» Problem details
Only the lines from the top of the following listing through the line with "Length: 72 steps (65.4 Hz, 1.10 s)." belong in your answer, exactly as written.

» Records supplied
____
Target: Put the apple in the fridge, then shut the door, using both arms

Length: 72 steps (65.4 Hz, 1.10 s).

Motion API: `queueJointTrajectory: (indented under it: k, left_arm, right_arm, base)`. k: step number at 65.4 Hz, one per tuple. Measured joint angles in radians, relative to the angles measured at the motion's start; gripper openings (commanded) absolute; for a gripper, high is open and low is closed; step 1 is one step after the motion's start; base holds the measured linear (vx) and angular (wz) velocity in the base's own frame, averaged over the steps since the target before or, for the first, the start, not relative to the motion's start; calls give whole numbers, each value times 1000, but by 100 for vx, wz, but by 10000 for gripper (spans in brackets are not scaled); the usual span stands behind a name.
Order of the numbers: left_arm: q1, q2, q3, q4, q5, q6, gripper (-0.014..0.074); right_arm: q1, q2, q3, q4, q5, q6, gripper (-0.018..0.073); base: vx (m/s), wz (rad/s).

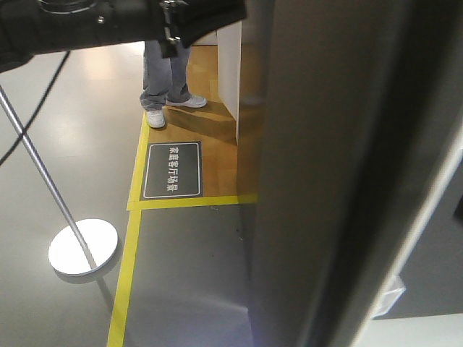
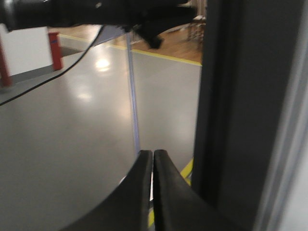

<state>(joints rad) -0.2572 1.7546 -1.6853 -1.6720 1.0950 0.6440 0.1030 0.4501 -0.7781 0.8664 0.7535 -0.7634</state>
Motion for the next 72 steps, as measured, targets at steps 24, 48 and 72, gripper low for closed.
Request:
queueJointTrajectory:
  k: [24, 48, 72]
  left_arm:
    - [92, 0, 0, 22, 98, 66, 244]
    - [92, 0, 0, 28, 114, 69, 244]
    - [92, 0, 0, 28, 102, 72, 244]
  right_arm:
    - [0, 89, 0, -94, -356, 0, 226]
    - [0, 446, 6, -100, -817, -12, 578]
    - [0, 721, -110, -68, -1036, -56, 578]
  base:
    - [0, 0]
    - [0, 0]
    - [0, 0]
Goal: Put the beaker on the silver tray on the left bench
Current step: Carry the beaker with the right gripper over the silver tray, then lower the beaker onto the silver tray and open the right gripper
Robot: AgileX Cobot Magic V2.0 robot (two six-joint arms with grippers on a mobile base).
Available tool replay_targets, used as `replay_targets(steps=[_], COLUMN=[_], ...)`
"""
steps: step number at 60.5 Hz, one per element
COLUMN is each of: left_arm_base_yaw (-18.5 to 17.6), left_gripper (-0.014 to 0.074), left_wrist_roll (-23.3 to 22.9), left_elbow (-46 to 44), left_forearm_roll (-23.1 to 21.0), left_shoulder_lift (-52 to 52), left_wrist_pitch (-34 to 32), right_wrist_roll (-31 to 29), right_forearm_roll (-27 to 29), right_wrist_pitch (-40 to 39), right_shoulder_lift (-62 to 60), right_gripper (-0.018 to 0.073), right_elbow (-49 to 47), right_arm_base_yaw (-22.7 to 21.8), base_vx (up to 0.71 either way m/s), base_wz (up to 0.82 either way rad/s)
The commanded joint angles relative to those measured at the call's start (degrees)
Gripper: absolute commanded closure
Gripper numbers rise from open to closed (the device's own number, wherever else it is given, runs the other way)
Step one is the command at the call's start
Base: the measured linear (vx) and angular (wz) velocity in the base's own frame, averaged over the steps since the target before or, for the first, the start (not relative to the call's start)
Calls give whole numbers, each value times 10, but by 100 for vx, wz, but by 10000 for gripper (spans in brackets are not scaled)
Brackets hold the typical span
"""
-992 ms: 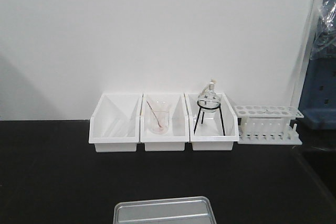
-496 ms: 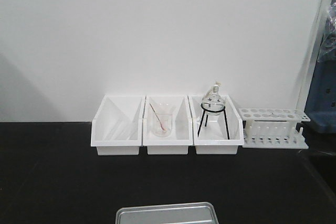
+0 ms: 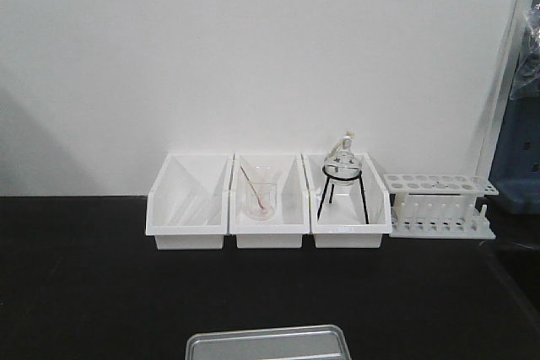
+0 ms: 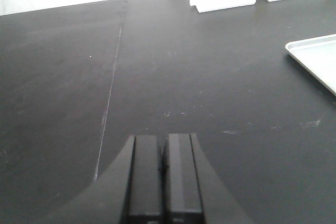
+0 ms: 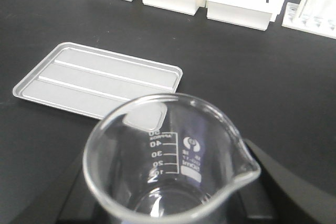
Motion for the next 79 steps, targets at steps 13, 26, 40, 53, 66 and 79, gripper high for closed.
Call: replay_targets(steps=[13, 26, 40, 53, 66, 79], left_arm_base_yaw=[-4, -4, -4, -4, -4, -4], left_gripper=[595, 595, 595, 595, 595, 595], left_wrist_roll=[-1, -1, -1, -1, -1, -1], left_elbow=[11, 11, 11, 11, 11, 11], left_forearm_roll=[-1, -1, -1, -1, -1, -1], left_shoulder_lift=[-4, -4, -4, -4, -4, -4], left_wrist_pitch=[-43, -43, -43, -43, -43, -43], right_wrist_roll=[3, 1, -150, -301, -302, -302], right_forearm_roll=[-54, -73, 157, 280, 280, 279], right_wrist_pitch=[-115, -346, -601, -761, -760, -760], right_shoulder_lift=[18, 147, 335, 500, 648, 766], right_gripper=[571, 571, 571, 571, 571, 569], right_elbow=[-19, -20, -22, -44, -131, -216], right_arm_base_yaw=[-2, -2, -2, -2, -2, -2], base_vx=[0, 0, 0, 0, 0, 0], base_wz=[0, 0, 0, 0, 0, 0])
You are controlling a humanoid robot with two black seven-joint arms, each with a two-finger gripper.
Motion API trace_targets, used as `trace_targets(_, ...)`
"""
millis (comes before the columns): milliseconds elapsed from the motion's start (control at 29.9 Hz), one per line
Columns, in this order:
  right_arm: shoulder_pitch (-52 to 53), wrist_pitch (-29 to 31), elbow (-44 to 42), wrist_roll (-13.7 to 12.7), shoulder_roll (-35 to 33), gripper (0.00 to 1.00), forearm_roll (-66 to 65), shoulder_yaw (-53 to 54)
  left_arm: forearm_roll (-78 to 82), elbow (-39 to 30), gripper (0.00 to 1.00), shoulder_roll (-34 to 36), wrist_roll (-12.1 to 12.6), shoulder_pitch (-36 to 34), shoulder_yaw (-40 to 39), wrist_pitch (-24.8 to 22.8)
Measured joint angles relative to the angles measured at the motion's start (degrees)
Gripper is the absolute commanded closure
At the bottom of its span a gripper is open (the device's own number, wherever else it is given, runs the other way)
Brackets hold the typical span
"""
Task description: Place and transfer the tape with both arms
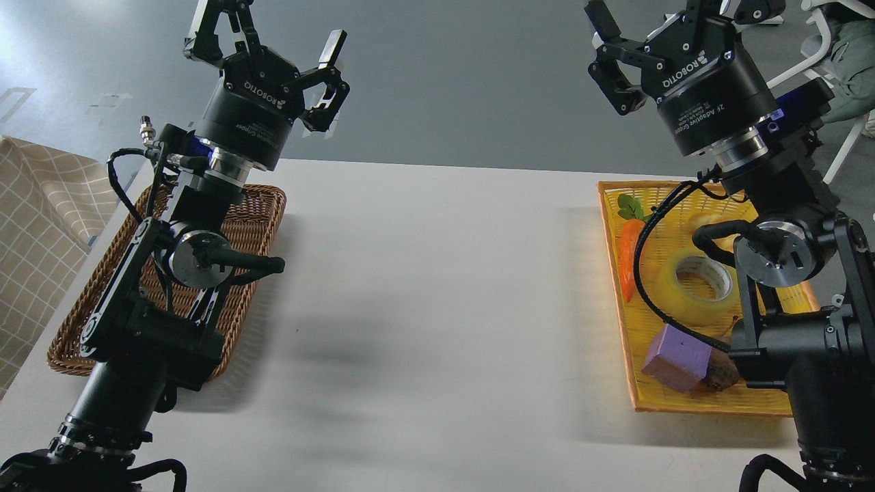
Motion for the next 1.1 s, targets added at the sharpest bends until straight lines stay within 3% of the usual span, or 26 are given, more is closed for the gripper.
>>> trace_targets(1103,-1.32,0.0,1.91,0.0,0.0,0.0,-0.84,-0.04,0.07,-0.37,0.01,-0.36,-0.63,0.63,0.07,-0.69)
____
» Written response
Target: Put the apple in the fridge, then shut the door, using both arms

Length: 72 steps (65.4 Hz, 1.10 s).

There is nothing more to this exercise.